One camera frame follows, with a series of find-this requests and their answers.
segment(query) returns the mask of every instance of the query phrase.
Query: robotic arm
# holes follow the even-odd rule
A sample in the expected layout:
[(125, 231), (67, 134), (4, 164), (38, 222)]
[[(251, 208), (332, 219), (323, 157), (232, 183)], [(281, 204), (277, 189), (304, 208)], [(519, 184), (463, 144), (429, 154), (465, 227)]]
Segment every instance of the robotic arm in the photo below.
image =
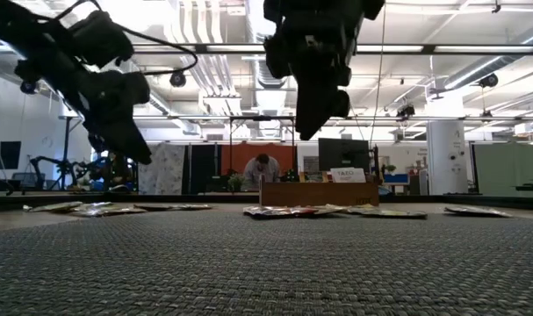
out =
[(276, 33), (264, 41), (266, 64), (277, 79), (298, 82), (295, 129), (310, 140), (332, 116), (348, 117), (348, 67), (364, 18), (375, 19), (385, 0), (264, 0)]
[(23, 80), (21, 90), (33, 92), (36, 82), (44, 79), (83, 118), (96, 150), (109, 149), (149, 164), (151, 152), (133, 122), (133, 105), (149, 101), (144, 74), (87, 68), (129, 60), (133, 46), (124, 34), (127, 29), (104, 11), (93, 11), (66, 29), (60, 19), (69, 12), (46, 18), (0, 0), (0, 40), (24, 58), (15, 69)]
[(41, 175), (40, 166), (39, 166), (40, 162), (51, 162), (57, 166), (57, 169), (59, 170), (61, 175), (60, 175), (60, 178), (57, 179), (56, 182), (59, 182), (61, 178), (65, 175), (71, 175), (72, 185), (76, 186), (77, 177), (75, 174), (74, 167), (77, 164), (77, 162), (71, 163), (68, 161), (60, 161), (60, 160), (45, 157), (45, 156), (38, 156), (30, 160), (30, 164), (32, 165), (34, 169), (34, 173), (36, 174), (36, 189), (37, 190), (42, 190), (44, 187), (44, 177)]

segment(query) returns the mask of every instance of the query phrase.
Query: white column
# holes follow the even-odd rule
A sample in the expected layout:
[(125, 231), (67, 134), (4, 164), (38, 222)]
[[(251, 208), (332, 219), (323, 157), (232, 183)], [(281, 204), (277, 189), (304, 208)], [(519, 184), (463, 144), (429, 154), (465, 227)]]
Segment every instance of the white column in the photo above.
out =
[[(463, 98), (457, 93), (428, 100), (431, 117), (463, 117)], [(427, 127), (429, 152), (429, 194), (467, 193), (467, 163), (463, 121), (431, 121)]]
[(429, 122), (427, 133), (430, 195), (467, 193), (463, 122)]

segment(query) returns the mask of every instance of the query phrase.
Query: potted plant
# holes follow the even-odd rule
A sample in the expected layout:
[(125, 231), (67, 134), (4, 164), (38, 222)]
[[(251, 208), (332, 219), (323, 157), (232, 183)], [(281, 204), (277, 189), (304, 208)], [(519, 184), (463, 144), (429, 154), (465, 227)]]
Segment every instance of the potted plant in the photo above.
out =
[(244, 180), (245, 178), (241, 174), (232, 174), (227, 181), (227, 188), (230, 192), (241, 192)]
[(395, 170), (397, 169), (397, 167), (393, 166), (393, 165), (388, 165), (385, 167), (385, 169), (387, 171), (389, 171), (389, 173), (394, 176), (395, 175)]

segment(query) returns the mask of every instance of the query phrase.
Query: foil packet
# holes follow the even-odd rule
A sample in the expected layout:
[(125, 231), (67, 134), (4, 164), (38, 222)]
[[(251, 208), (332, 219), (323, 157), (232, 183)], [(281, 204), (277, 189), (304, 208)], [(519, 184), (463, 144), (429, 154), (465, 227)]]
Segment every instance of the foil packet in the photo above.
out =
[(291, 216), (292, 210), (289, 207), (271, 207), (271, 206), (250, 206), (242, 209), (242, 213), (255, 217), (270, 216)]
[(502, 217), (502, 218), (511, 218), (512, 215), (494, 210), (492, 208), (483, 208), (475, 206), (446, 206), (443, 210), (450, 214), (455, 214), (458, 216), (475, 216), (475, 217)]
[(145, 212), (147, 211), (135, 207), (98, 206), (78, 210), (71, 214), (78, 217), (96, 218), (125, 214), (139, 214)]
[(406, 212), (406, 211), (389, 211), (389, 210), (371, 210), (359, 213), (363, 217), (388, 218), (388, 219), (427, 219), (428, 214), (425, 212)]
[(365, 212), (378, 212), (379, 207), (373, 205), (355, 205), (348, 208), (348, 213), (362, 215)]
[(58, 203), (53, 205), (43, 205), (43, 206), (37, 206), (37, 207), (30, 207), (28, 205), (24, 205), (23, 209), (25, 212), (60, 212), (60, 213), (67, 213), (72, 212), (74, 208), (83, 205), (83, 202), (66, 202), (66, 203)]
[(323, 206), (250, 206), (243, 209), (243, 214), (255, 218), (281, 218), (281, 217), (299, 217), (299, 216), (320, 216), (335, 212), (346, 211), (347, 207), (336, 205)]
[(94, 209), (94, 208), (108, 207), (108, 206), (112, 206), (112, 205), (113, 205), (112, 202), (99, 202), (99, 203), (83, 204), (83, 205), (79, 205), (77, 207), (74, 207), (72, 209), (72, 212), (85, 212), (85, 211), (88, 211), (88, 210), (91, 210), (91, 209)]
[(163, 212), (163, 211), (203, 211), (211, 210), (213, 207), (210, 205), (134, 205), (136, 208), (146, 210), (149, 212)]

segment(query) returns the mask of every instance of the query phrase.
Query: person
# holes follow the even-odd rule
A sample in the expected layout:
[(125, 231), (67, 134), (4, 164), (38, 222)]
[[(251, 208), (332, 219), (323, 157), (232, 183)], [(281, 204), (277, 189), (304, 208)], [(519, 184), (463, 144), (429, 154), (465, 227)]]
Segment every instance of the person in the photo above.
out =
[(280, 165), (274, 157), (259, 154), (247, 163), (244, 172), (243, 190), (258, 190), (260, 175), (266, 182), (279, 182)]
......
Return all of the entries exactly as written, but drop any pictures they hold.

Your response:
One camera frame follows, with a series of find-this requests and their answers.
segment(query) returns the mask of every instance of the query phrase.
Query: robotic arm
# holes follow the even-odd rule
A sample in the expected layout:
[(125, 231), (67, 134), (4, 164), (38, 222)]
[[(251, 208), (332, 219), (323, 157), (232, 183)], [(281, 204), (277, 189), (304, 208)], [(519, 184), (463, 144), (429, 154), (465, 227)]]
Segment every instance of the robotic arm in the photo below.
image =
out =
[(276, 33), (264, 41), (266, 64), (277, 79), (298, 82), (295, 129), (310, 140), (332, 116), (348, 117), (348, 67), (364, 18), (375, 19), (385, 0), (264, 0)]
[(23, 80), (21, 90), (33, 92), (36, 82), (44, 79), (83, 118), (96, 150), (109, 149), (149, 164), (151, 152), (133, 122), (133, 105), (149, 101), (144, 74), (87, 68), (129, 60), (133, 46), (124, 34), (127, 29), (104, 11), (93, 11), (66, 29), (60, 19), (69, 12), (46, 18), (0, 0), (0, 40), (24, 58), (15, 69)]
[(41, 175), (40, 166), (39, 166), (40, 162), (51, 162), (57, 166), (57, 169), (59, 170), (61, 175), (60, 175), (60, 178), (57, 179), (56, 182), (59, 182), (61, 178), (65, 175), (71, 175), (72, 185), (76, 186), (77, 177), (75, 174), (74, 167), (77, 164), (77, 162), (71, 163), (68, 161), (60, 161), (60, 160), (45, 157), (45, 156), (38, 156), (30, 160), (30, 164), (32, 165), (34, 169), (34, 173), (36, 174), (36, 189), (37, 190), (42, 190), (44, 187), (44, 177)]

segment(query) returns the mask of every instance of the query phrase.
Query: white column
# holes follow the even-odd rule
A sample in the expected layout:
[(125, 231), (67, 134), (4, 164), (38, 222)]
[[(251, 208), (332, 219), (323, 157), (232, 183)], [(281, 204), (277, 189), (304, 208)], [(519, 184), (463, 144), (429, 154), (465, 227)]]
Segment every instance of the white column in the photo above.
out =
[[(463, 98), (457, 93), (428, 100), (431, 117), (463, 117)], [(427, 127), (429, 152), (429, 194), (467, 193), (467, 163), (463, 121), (431, 121)]]
[(429, 122), (427, 133), (430, 195), (467, 193), (463, 122)]

segment(query) returns the mask of every instance of the query phrase.
Query: potted plant
# holes follow the even-odd rule
A sample in the expected layout:
[(125, 231), (67, 134), (4, 164), (38, 222)]
[[(251, 208), (332, 219), (323, 157), (232, 183)], [(281, 204), (277, 189), (304, 208)], [(519, 184), (463, 144), (429, 154), (465, 227)]]
Segment every instance of the potted plant in the photo above.
out =
[(244, 180), (245, 178), (241, 174), (232, 174), (227, 181), (227, 188), (230, 192), (241, 192)]
[(395, 170), (397, 169), (397, 167), (393, 166), (393, 165), (388, 165), (385, 167), (385, 169), (387, 171), (389, 171), (389, 173), (394, 176), (395, 175)]

segment(query) returns the mask of every instance of the query phrase.
Query: foil packet
# holes follow the even-odd rule
A sample in the expected layout:
[(125, 231), (67, 134), (4, 164), (38, 222)]
[[(251, 208), (332, 219), (323, 157), (232, 183)], [(281, 204), (277, 189), (304, 208)], [(519, 184), (463, 144), (429, 154), (465, 227)]]
Segment every instance of the foil packet in the photo above.
out =
[(291, 216), (292, 210), (289, 207), (271, 207), (271, 206), (250, 206), (242, 209), (242, 213), (255, 217), (270, 216)]
[(502, 217), (502, 218), (511, 218), (512, 215), (494, 210), (492, 208), (483, 208), (475, 206), (446, 206), (443, 210), (450, 214), (455, 214), (458, 216), (475, 216), (475, 217)]
[(145, 212), (147, 211), (135, 207), (98, 206), (78, 210), (71, 214), (78, 217), (96, 218), (125, 214), (139, 214)]
[(406, 212), (406, 211), (389, 211), (389, 210), (371, 210), (359, 213), (363, 217), (388, 218), (388, 219), (427, 219), (428, 214), (425, 212)]
[(365, 212), (378, 212), (379, 207), (373, 205), (355, 205), (348, 208), (348, 213), (362, 215)]
[(58, 203), (53, 205), (43, 205), (43, 206), (37, 206), (37, 207), (30, 207), (28, 205), (24, 205), (23, 209), (25, 212), (60, 212), (60, 213), (67, 213), (72, 212), (74, 208), (83, 205), (83, 202), (66, 202), (66, 203)]
[(323, 206), (250, 206), (243, 209), (243, 214), (255, 218), (281, 218), (281, 217), (299, 217), (299, 216), (320, 216), (335, 212), (346, 211), (347, 207), (336, 205)]
[(94, 209), (94, 208), (108, 207), (108, 206), (112, 206), (112, 205), (113, 205), (112, 202), (99, 202), (99, 203), (83, 204), (83, 205), (79, 205), (77, 207), (74, 207), (72, 209), (72, 212), (85, 212), (85, 211), (88, 211), (88, 210), (91, 210), (91, 209)]
[(163, 212), (163, 211), (203, 211), (211, 210), (213, 207), (210, 205), (134, 205), (136, 208), (146, 210), (149, 212)]

segment(query) returns the mask of every instance of the query phrase.
Query: person
# holes follow the even-odd rule
A sample in the expected layout:
[(125, 231), (67, 134), (4, 164), (38, 222)]
[[(251, 208), (332, 219), (323, 157), (232, 183)], [(281, 204), (277, 189), (304, 208)], [(519, 184), (463, 144), (429, 154), (465, 227)]]
Segment every instance of the person in the photo above.
out =
[(280, 165), (274, 157), (259, 154), (247, 163), (244, 172), (243, 190), (258, 190), (260, 175), (266, 182), (279, 182)]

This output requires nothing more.